> WORK REQUEST:
Copy each line of the records that includes "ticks".

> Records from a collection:
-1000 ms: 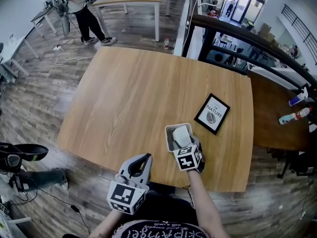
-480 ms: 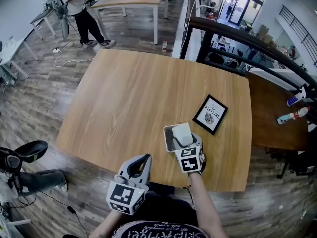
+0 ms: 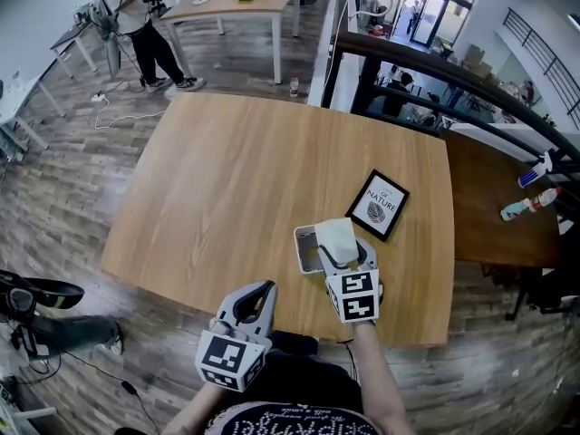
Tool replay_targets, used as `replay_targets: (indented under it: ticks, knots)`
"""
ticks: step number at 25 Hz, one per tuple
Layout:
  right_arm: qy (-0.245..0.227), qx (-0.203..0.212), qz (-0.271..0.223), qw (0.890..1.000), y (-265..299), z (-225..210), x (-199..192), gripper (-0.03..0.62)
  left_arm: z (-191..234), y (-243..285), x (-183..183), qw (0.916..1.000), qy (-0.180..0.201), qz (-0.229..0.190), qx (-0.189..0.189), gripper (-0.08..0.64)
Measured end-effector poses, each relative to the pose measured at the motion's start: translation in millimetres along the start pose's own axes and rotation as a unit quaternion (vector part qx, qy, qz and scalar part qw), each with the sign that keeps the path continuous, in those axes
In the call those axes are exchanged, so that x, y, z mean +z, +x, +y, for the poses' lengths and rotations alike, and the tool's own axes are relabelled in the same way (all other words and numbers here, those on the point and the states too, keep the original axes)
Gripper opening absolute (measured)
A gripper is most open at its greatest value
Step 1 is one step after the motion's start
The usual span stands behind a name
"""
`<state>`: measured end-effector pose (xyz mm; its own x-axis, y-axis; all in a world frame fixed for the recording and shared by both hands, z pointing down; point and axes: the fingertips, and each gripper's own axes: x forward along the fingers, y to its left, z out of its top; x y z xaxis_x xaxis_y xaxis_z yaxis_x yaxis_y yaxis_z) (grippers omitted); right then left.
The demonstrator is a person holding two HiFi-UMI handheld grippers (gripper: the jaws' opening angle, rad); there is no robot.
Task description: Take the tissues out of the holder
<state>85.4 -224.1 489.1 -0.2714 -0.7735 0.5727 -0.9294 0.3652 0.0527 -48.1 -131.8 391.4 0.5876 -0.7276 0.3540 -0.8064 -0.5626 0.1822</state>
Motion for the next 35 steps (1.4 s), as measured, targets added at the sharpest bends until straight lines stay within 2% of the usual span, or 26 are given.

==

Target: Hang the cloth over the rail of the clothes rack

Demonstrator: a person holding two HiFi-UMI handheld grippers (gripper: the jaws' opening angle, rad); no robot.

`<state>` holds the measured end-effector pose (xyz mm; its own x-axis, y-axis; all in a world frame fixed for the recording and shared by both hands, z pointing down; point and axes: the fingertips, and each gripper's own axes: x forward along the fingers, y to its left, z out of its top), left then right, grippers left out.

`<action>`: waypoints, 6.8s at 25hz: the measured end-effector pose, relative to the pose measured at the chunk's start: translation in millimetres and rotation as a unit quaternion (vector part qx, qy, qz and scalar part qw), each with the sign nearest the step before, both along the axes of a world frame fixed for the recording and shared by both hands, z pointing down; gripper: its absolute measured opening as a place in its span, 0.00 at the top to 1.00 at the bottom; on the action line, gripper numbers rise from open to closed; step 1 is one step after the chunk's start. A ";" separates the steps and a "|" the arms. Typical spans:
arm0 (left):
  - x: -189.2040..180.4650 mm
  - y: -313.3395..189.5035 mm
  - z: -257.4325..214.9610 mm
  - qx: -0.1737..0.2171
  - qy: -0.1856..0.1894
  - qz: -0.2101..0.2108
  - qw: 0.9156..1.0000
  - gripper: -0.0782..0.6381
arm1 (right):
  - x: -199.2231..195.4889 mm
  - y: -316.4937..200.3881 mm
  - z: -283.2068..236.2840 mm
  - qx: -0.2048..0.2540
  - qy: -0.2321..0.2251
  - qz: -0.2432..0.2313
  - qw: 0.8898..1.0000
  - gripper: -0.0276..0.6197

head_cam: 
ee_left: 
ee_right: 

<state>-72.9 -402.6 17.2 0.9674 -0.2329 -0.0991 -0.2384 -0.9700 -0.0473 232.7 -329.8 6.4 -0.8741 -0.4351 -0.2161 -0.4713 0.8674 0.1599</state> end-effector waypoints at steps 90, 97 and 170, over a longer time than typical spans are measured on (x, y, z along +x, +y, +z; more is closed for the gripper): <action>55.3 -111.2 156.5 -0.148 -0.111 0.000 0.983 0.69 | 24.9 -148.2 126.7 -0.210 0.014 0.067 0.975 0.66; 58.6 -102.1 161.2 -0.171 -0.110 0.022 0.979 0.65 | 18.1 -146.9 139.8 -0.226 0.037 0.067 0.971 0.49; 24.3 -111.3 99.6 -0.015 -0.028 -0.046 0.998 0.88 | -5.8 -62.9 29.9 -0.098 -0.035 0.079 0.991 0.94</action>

> WRITTEN ANSWER:
Tool replay_targets, used as `replay_targets: (indented under it: ticks, knots)`
ticks: step number at 25 Hz, one per tuple

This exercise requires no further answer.